Yes, we do technically hold the drink up to our mouths and swallow down our poison of choice, but until we get help, we don’t exactly have that choice. Nobody who is an alcoholic grew up thinking, “Dang, I want to be an alcoholic when I grow up, throw my entire life away, treat people like shit, & embarrass myself publicly on a constant basis.” Alcoholism is a disease, not a choice. Often there are other mental illness problems that go hand-in-hand with alcoholism. Depression is a common example of this, but there are plenty of other common mental health issues that may be present, depending on the individual. I often would drink more problematically if I was depressed, anxious or upset about something. I would drink to self-medicate because I didn’t know what else to do. It’s ironic that I would try to get rid of anxiety and depression with alcohol, a substance that makes you more depressed & anxious! There is something in most alcoholic brains that find some sort of comfort in drinking, even if we know the consequences can be detrimental to our friends, family, work, & health. Whether it be numbing pain, feeling more confident, not knowing how to work through uncomfortable feelings, etc…this list goes on & on. This is a disease that has no cure, the only treatment, really, is to not drink. whether a person decides to use a recovery program or go cold turkey, is their decision to make. I know for me, it is possible to go cold turkey, but I prefer being held accountable for my sobriety as well as the process of being in recovery. For many, making the choice to not drink can be overridden by your brain playing tricks on you, or life unfolding in difficult ways & not knowing how to deal with it appropriately. Without support and tools to ignore the lies your brain tells you (i.e. this time I think I can really drink safely). Support is, for many, the only chance a person has at not giving in. And even with support, it can be difficult. Now imagine alcoholics with no support, no tools on how to stop drinking– now their chance to stop drinking instantly becomes even slimmer.
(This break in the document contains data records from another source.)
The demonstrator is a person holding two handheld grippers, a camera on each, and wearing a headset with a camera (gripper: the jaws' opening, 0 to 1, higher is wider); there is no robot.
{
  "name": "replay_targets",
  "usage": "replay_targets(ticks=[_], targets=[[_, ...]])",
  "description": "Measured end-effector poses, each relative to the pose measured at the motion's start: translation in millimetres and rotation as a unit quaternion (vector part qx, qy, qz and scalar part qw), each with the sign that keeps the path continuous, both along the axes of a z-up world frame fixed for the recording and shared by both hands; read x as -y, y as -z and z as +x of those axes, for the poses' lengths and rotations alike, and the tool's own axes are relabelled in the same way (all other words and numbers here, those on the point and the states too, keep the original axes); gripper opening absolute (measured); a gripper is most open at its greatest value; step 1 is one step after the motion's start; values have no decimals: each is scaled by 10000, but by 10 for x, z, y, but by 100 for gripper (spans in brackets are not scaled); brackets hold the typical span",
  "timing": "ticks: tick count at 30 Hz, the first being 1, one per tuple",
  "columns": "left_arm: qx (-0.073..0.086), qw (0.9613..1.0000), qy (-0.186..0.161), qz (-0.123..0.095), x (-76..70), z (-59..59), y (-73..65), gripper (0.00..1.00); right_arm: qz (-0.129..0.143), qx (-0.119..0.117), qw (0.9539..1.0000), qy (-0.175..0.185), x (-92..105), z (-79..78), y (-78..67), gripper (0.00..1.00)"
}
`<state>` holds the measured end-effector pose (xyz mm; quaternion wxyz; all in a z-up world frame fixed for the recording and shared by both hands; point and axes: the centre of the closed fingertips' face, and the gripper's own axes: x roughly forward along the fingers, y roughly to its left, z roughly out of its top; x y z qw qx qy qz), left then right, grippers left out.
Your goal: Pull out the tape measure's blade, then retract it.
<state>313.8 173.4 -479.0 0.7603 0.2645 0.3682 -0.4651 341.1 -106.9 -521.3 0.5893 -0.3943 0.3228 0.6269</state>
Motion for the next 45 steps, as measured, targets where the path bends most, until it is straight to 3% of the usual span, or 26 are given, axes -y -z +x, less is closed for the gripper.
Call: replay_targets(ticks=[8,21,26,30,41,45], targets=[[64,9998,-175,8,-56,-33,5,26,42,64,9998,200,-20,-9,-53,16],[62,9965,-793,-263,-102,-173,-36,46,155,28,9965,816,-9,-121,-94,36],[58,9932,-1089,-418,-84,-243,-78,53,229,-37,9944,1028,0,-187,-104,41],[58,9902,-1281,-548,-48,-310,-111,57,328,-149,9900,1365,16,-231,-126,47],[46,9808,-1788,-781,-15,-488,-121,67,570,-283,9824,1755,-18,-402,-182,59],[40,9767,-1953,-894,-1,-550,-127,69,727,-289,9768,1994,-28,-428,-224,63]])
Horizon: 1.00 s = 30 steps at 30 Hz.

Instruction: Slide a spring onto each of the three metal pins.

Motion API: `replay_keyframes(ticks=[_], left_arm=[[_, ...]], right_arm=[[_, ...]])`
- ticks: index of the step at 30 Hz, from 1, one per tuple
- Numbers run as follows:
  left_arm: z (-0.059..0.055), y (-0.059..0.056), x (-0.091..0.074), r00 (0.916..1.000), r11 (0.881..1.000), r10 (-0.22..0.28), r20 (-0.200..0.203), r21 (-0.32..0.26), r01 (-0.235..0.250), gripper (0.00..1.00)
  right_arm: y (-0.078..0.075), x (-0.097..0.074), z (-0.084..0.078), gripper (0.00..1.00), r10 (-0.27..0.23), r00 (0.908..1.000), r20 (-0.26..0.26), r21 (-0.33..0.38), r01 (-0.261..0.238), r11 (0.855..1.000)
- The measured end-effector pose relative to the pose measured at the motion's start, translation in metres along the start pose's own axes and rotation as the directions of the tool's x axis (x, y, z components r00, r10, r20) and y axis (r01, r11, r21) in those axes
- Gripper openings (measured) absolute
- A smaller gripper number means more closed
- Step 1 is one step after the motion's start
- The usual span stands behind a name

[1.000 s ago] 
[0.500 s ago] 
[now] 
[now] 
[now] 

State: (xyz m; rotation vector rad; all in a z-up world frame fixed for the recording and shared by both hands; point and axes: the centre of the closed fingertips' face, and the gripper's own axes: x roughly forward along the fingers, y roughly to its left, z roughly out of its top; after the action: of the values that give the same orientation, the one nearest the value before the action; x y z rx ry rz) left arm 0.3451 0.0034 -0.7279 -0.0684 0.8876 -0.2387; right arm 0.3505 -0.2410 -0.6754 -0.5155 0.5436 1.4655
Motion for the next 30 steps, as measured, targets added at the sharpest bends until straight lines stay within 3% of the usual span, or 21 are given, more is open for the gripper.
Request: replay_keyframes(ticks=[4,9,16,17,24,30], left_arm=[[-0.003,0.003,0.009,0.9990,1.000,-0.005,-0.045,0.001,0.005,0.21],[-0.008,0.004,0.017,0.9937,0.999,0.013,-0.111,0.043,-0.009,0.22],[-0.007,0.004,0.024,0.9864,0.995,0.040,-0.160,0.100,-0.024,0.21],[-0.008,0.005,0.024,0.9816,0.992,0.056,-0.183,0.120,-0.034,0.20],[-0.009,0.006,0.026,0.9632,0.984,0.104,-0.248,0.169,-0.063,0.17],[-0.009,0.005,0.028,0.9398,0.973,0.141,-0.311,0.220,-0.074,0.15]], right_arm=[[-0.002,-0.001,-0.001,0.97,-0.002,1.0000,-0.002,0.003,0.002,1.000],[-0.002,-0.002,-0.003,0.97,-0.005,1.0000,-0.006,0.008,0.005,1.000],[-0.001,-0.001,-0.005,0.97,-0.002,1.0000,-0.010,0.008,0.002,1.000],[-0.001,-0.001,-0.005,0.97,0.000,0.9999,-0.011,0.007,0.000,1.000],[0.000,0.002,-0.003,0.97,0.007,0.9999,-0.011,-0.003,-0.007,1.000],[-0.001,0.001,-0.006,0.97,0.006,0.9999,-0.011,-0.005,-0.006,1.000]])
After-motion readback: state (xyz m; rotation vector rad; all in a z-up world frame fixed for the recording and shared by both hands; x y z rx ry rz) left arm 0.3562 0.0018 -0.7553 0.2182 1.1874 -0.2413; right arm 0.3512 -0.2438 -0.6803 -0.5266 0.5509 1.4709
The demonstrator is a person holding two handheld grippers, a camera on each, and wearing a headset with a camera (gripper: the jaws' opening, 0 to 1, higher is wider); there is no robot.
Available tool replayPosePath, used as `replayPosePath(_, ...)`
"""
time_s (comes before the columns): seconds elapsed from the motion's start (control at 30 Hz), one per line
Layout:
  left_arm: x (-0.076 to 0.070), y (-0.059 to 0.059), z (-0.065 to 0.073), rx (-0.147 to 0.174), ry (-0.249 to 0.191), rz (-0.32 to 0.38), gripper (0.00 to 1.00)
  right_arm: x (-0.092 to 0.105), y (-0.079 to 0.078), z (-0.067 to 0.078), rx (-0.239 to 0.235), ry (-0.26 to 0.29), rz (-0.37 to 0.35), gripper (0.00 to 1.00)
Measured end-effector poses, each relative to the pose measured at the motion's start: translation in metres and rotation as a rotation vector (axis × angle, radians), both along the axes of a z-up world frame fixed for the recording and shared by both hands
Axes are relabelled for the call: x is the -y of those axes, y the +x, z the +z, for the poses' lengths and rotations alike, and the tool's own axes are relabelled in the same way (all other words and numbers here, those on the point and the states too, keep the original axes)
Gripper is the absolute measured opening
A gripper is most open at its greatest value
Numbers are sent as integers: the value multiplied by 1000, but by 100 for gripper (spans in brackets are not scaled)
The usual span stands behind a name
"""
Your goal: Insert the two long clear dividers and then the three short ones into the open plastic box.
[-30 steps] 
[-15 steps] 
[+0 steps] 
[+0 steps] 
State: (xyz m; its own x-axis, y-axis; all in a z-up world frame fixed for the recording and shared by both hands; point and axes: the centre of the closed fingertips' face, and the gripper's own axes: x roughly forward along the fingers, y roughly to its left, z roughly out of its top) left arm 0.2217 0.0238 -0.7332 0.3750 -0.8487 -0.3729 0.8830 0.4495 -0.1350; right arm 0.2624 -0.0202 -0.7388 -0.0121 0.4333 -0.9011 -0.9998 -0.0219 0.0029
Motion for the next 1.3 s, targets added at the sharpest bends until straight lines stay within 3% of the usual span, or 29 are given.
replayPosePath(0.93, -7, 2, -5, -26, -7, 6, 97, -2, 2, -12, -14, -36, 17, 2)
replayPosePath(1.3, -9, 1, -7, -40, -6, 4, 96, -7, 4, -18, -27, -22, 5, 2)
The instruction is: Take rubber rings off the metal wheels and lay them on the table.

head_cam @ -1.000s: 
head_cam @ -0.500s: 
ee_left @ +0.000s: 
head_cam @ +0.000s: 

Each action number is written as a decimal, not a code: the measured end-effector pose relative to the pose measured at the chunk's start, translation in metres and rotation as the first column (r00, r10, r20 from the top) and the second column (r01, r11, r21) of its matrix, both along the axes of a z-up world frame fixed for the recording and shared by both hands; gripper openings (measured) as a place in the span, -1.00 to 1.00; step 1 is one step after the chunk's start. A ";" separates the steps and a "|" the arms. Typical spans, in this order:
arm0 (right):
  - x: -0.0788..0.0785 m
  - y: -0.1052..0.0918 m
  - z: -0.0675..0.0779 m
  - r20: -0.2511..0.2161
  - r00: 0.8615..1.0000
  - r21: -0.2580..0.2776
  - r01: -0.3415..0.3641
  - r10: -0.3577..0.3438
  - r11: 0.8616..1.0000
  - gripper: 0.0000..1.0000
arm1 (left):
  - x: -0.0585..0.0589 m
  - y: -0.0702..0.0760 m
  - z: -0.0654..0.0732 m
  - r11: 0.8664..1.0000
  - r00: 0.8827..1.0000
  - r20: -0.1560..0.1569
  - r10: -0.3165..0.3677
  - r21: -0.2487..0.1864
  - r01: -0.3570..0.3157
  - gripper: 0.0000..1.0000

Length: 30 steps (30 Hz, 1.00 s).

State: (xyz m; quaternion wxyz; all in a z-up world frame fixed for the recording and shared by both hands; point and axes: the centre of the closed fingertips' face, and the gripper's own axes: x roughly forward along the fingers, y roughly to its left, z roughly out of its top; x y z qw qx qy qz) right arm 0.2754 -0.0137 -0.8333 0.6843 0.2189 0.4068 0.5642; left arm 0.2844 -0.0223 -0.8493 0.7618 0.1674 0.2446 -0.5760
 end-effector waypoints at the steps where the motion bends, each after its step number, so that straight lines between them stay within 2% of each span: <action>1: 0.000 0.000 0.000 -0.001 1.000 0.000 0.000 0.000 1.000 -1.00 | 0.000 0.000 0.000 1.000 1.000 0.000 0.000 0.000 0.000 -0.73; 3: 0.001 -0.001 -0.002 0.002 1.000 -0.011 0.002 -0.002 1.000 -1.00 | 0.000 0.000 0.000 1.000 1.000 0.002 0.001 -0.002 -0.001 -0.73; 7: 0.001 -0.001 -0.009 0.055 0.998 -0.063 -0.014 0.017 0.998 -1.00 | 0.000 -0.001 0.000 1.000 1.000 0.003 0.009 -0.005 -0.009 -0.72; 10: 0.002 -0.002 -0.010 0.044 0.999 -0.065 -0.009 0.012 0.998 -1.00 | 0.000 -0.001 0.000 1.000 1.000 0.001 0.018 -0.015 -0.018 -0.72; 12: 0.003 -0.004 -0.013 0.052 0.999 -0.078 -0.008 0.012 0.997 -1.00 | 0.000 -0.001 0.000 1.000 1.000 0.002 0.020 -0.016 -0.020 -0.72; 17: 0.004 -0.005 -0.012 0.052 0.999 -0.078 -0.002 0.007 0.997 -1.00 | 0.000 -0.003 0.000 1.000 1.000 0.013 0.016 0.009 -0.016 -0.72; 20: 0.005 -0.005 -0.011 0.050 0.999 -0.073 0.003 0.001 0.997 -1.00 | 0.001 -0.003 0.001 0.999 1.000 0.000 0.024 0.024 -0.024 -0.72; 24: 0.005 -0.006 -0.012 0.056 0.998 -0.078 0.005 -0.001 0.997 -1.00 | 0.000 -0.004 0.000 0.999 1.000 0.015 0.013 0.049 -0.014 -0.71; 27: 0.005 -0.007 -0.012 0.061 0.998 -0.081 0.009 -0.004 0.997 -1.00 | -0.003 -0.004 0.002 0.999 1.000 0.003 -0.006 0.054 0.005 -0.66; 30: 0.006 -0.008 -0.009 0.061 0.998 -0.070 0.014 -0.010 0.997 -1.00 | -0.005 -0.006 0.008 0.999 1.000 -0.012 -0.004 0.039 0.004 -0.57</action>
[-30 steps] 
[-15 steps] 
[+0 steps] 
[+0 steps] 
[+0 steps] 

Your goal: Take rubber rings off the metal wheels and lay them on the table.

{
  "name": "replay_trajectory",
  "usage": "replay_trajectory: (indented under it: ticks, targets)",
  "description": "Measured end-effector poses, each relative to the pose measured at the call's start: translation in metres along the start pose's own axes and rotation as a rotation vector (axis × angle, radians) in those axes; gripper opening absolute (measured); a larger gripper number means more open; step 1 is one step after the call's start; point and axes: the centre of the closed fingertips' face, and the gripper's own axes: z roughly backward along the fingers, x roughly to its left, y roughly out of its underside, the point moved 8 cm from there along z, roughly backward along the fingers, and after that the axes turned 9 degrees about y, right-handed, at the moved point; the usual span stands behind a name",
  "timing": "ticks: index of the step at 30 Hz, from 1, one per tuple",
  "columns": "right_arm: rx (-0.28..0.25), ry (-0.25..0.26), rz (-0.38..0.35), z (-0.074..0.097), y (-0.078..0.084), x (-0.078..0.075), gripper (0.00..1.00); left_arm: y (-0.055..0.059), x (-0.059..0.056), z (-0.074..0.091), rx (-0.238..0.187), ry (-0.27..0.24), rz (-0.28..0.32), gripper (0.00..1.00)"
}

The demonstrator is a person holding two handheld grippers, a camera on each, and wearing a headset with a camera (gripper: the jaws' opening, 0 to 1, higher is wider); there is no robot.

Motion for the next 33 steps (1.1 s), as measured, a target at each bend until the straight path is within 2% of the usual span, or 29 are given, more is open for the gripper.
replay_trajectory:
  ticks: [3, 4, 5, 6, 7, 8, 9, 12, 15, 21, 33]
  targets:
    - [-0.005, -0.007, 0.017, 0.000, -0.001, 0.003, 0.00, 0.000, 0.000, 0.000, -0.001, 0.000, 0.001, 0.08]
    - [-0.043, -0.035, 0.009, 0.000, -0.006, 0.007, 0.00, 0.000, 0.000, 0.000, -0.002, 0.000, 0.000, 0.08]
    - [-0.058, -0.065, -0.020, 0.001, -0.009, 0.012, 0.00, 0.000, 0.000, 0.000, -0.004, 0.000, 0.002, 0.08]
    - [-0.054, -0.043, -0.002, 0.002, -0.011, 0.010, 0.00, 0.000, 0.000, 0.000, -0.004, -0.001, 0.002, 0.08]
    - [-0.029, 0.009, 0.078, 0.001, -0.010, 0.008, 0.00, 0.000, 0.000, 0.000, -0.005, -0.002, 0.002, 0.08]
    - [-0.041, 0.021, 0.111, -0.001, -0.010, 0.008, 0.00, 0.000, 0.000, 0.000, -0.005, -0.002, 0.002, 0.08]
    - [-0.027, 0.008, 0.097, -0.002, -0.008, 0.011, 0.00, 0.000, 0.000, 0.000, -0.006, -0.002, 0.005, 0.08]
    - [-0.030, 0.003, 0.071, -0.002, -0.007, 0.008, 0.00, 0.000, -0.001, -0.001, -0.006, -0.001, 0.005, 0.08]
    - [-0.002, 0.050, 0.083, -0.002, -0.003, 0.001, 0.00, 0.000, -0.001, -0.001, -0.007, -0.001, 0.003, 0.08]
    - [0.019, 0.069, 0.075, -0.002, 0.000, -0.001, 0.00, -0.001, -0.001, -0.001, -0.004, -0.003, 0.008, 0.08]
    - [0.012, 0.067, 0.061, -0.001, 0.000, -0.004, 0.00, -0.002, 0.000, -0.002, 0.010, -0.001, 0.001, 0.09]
I remember after my lowest bottom, someone I had gone to college with had sent around the footage of me in one of my worst moments. Any person with an ounce of empathy could see that I was clearly in pain. His choice was to send it and laugh at my expense, I do not know how many people he sent that too. It’s important to remember that people who laugh at people in pain, says more about them then it does of the person they are mocking. At that time in my life, before I even knew about that, I literally did not want to live on this earth anymore. Making fun of an alcoholic is cruel, just like any person struggling, you do not know the pain they are carrying.